Please transcribe the listing that follows exactly; images are to be excluded.

┌─ INFORMATION PROVIDED

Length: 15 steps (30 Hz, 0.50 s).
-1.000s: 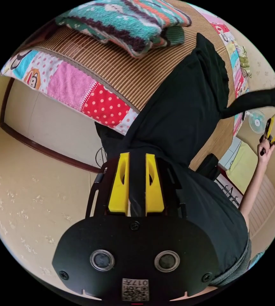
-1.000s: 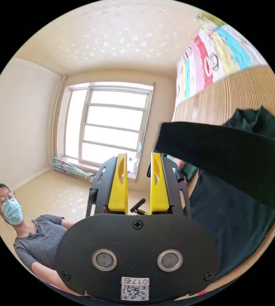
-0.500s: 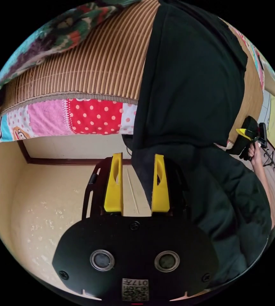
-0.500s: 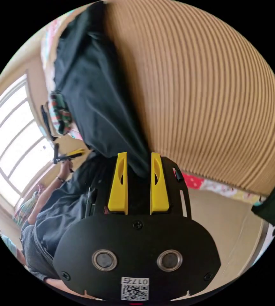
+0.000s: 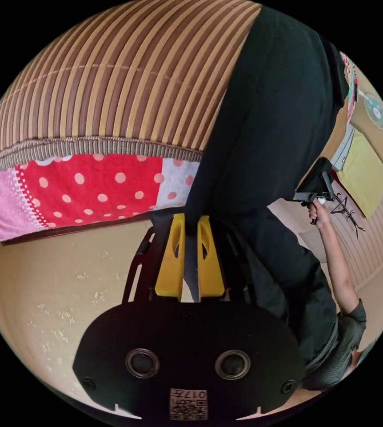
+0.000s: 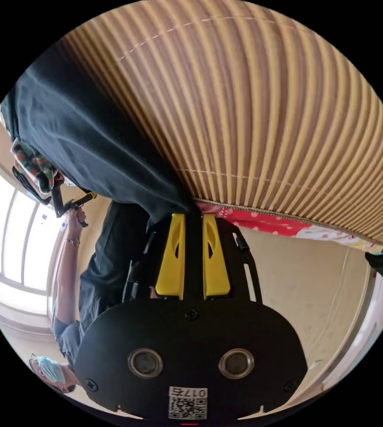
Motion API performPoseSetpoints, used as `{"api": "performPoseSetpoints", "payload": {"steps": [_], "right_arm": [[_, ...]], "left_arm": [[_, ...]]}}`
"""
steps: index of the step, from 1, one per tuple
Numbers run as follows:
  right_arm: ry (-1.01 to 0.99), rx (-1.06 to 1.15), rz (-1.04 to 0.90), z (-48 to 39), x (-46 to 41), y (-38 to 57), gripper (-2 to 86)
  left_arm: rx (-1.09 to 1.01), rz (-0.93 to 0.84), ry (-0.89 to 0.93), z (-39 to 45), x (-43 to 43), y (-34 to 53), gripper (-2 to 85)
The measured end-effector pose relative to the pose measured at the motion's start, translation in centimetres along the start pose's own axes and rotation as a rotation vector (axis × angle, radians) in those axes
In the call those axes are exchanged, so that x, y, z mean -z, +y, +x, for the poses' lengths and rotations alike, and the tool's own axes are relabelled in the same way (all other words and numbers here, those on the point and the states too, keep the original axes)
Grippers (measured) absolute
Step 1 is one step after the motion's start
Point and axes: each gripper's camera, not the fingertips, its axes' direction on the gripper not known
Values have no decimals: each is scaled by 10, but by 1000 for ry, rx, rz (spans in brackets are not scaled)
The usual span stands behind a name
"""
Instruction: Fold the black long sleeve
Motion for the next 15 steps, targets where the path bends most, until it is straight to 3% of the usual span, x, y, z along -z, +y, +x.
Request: {"api": "performPoseSetpoints", "payload": {"steps": [6,8,15], "right_arm": [[58,305,19,-2,33,31,31],[-200,527,73,9,57,64,26],[-666,929,295,60,98,169,18]], "left_arm": [[-327,-95,298,-12,39,29,40],[-425,-85,434,-11,56,45,40],[-829,-10,777,14,102,122,40]]}}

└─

■ EXPECTED OUTPUT ■
Length: 15 steps (30 Hz, 0.50 s).
-1.000s: 
-1.000s: 
-0.500s: 
-0.500s: 
+0.000s: 
+0.000s: 
Motion API performPoseSetpoints, used as `{"api": "performPoseSetpoints", "payload": {"steps": [_], "right_arm": [[_, ...]], "left_arm": [[_, ...]]}}`
"""
steps: index of the step, from 1, one per tuple
Numbers run as follows:
  right_arm: ry (-1.01 to 0.99), rx (-1.06 to 1.15), rz (-1.04 to 0.90), z (-48 to 39), x (-46 to 41), y (-38 to 57), gripper (-2 to 86)
  left_arm: rx (-1.09 to 1.01), rz (-0.93 to 0.84), ry (-0.89 to 0.93), z (-39 to 45), x (-43 to 43), y (-34 to 53), gripper (-2 to 85)
The measured end-effector pose relative to the pose measured at the motion's start, translation in centimetres along the start pose's own axes and rotation as a rotation vector (axis × angle, radians) in those axes
In the call those axes are exchanged, so that x, y, z mean -z, +y, +x, for the poses' lengths and rotations alike, and the tool's own axes are relabelled in the same way (all other words and numbers here, those on the point and the states too, keep the original axes)
Grippers (measured) absolute
Step 1 is one step after the motion's start
Point and axes: each gripper's camera, not the fingertips, its axes' direction on the gripper not known
Values have no decimals: each is scaled by 10, but by 1000 for ry, rx, rz (spans in brackets are not scaled)
The usual span stands behind a name
"""
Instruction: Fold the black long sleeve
Motion for the next 15 steps, targets where the path bends most, until it is straight to 3% of the usual span, x, y, z along -z, +y, +x.
Request: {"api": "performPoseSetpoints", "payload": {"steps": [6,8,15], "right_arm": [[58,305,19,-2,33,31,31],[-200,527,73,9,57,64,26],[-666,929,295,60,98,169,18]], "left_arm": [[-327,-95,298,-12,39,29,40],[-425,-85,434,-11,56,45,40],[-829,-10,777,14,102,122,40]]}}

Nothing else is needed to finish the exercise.